Glorious Catastrophes
Wednesday, 31 October 2012, 20:30h
Beursschouwburg, A. Ortsstraat 20-28, 1000 Brussels
In collaboration with Courtisane
“A seriousness that fails”: this is how Susan Sontag described the essence of “camp”, this transient mixture of excess, fantasy, passion and naivety that has taken up a distinctive place in the cultural firmament since the 1960’s. Andy Warhol, who emphatically responded to this trend with his film Camp (1965), saw it differently: he was rather interested in the idea of failure itself, a failure that has to be taken seriously. After all the majority of Warhol’s films consists of observations of people in and as image, who in all their fallibility reveal a genuine authenticity and startling vulnerability. Two characters who play lead roles in Camp also take up a central place in this film programme: Paul Swan and Jack Smith. Warhol’s self-titled portrait of Swan, a dancer and actor who was once lauded as the “most beautiful man in the world” is an as ruthless as affectionate observation of a man who alternately falls in and out of the role of his lifetime. The area of tension between playing and being, playful fantasy and harsh reality, is also the arena of Jack Smith, the “enfant terrible” of the post war American underground scene.

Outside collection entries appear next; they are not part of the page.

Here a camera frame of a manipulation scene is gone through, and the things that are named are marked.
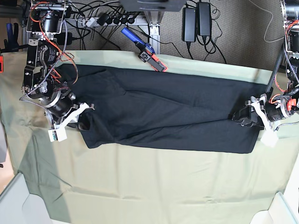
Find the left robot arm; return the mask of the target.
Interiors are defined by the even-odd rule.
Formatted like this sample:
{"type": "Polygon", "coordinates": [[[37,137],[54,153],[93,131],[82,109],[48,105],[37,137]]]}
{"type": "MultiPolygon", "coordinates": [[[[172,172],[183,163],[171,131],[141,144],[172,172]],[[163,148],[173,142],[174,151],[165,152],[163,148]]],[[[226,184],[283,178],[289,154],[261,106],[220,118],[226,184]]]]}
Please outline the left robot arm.
{"type": "Polygon", "coordinates": [[[283,18],[283,44],[274,69],[259,98],[252,96],[245,106],[234,113],[232,120],[241,126],[260,126],[267,131],[277,131],[275,122],[287,119],[299,111],[299,2],[280,2],[283,18]],[[282,61],[286,62],[287,88],[282,89],[277,73],[282,61]]]}

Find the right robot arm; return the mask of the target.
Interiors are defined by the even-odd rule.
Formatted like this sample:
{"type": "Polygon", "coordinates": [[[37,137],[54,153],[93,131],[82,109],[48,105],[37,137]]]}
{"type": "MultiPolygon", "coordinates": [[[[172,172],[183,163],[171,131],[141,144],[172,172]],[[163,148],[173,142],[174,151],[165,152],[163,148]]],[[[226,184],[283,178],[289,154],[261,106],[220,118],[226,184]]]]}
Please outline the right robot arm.
{"type": "Polygon", "coordinates": [[[74,55],[65,48],[71,37],[66,22],[69,12],[67,0],[33,0],[28,14],[28,50],[20,101],[43,108],[51,129],[59,128],[80,107],[70,90],[79,78],[79,70],[74,55]],[[72,81],[62,81],[56,70],[60,62],[67,61],[75,69],[72,81]]]}

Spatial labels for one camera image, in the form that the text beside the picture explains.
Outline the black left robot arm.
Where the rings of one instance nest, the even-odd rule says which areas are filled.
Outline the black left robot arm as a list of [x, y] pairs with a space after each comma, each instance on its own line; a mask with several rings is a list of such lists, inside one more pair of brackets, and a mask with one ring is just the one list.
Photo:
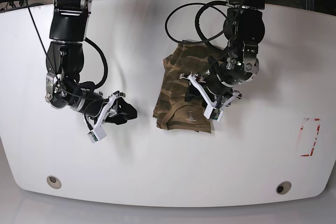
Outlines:
[[[200, 27], [201, 15], [208, 9], [226, 6], [221, 30], [228, 41], [225, 48], [212, 44]], [[265, 0], [216, 0], [200, 3], [194, 19], [199, 41], [179, 40], [175, 51], [166, 57], [158, 104], [202, 108], [229, 106], [242, 97], [235, 89], [251, 81], [259, 70], [258, 45], [265, 35], [262, 11]]]

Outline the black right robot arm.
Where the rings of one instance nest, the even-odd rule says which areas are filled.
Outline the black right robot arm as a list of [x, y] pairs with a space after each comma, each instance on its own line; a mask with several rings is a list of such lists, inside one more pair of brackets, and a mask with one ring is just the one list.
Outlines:
[[[86, 36], [92, 0], [53, 0], [54, 11], [49, 38], [51, 40], [46, 53], [46, 101], [54, 108], [66, 106], [81, 113], [89, 128], [90, 121], [97, 122], [99, 116], [108, 123], [123, 124], [137, 117], [136, 109], [124, 100], [124, 93], [117, 96], [113, 105], [116, 114], [110, 110], [103, 113], [107, 105], [101, 88], [108, 77], [108, 63], [103, 51]], [[80, 81], [84, 67], [82, 43], [86, 42], [99, 54], [103, 64], [103, 76], [98, 83]]]

The early films Smith made in collaboration with his then confidant Ken Jacobs manifest a brutal beauty and audacious hedonism, unleashing a bewildering vitality not despite but because of their deliberate “trash” esthetics. Between innocence and nonsense, order and disorder, catastrophe and utopia: what the films in this programme have in common, are forms of expression that thrive in relation to their own failing.